** Exercise data follows **

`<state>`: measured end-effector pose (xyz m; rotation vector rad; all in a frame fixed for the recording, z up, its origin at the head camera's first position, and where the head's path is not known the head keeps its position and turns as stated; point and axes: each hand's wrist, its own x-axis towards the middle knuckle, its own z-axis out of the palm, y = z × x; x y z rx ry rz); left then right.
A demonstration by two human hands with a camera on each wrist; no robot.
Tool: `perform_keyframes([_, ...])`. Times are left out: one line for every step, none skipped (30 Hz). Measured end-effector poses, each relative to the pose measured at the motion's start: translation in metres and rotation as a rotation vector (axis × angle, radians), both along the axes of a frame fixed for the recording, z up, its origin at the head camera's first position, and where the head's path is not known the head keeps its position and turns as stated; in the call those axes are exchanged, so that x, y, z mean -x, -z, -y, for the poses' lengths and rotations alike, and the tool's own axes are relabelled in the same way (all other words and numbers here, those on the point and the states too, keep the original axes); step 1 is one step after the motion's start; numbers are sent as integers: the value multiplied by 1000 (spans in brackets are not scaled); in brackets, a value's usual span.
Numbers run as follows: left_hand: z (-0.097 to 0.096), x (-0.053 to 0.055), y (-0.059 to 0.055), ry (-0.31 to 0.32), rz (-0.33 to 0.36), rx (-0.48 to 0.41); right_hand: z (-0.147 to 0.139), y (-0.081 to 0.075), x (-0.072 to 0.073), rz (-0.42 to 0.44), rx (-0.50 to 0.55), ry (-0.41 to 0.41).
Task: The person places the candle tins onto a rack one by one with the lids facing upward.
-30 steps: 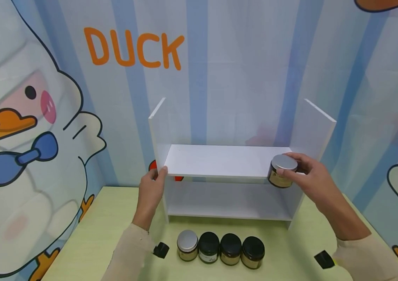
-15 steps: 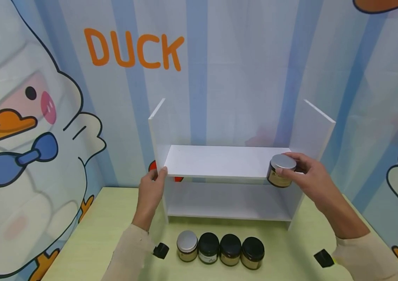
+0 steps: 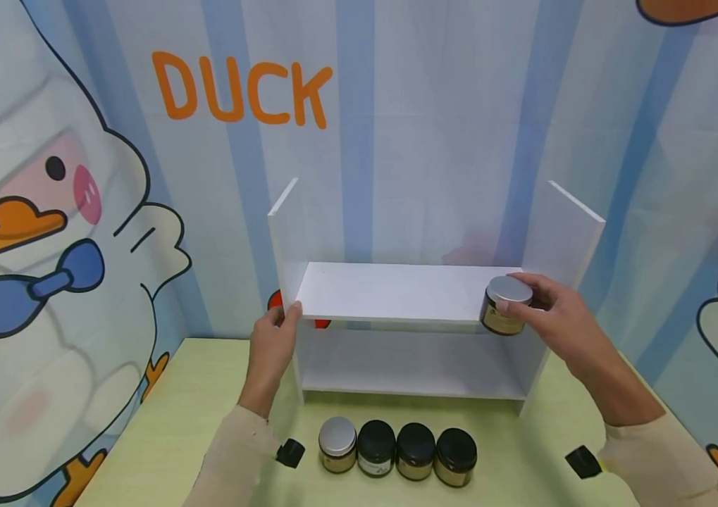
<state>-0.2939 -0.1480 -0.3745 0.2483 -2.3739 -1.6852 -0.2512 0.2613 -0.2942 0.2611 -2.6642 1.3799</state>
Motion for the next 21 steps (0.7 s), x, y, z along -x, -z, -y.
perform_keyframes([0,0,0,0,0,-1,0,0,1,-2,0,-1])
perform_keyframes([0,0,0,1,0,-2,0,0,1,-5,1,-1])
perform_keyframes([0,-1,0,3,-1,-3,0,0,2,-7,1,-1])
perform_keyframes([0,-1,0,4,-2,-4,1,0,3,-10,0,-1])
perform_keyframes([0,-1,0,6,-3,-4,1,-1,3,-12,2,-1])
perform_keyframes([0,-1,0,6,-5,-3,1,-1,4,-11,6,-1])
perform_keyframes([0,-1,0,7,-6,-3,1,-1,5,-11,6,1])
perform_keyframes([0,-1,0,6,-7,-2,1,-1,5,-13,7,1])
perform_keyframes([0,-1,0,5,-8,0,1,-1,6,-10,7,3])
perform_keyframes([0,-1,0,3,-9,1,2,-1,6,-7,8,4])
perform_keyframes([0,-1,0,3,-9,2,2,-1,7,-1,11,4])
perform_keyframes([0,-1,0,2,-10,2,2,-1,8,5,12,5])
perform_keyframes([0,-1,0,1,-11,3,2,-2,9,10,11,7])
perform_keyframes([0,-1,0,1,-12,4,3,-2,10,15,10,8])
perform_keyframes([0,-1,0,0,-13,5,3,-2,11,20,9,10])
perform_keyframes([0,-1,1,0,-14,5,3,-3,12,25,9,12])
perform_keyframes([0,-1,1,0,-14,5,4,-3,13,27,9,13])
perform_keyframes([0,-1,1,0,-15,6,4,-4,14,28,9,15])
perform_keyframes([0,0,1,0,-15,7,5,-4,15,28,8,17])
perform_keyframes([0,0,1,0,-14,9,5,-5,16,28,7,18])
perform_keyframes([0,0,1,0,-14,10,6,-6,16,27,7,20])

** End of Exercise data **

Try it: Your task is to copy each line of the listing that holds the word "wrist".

The completed task:
`<state>`: measured end-effector pose (xyz m; rotation vector rad; all in a frame fixed for the recording, z up, its origin at the head camera's first position, and where the head's path is not known the head keeps its position and turns as stated; point and axes: each hand's wrist, its own x-axis towards the middle knuckle, its own z-axis out of the palm, y = z × x; x y z rx ry rz); left then right.
A demonstration by two human hands with a camera on each wrist; no robot.

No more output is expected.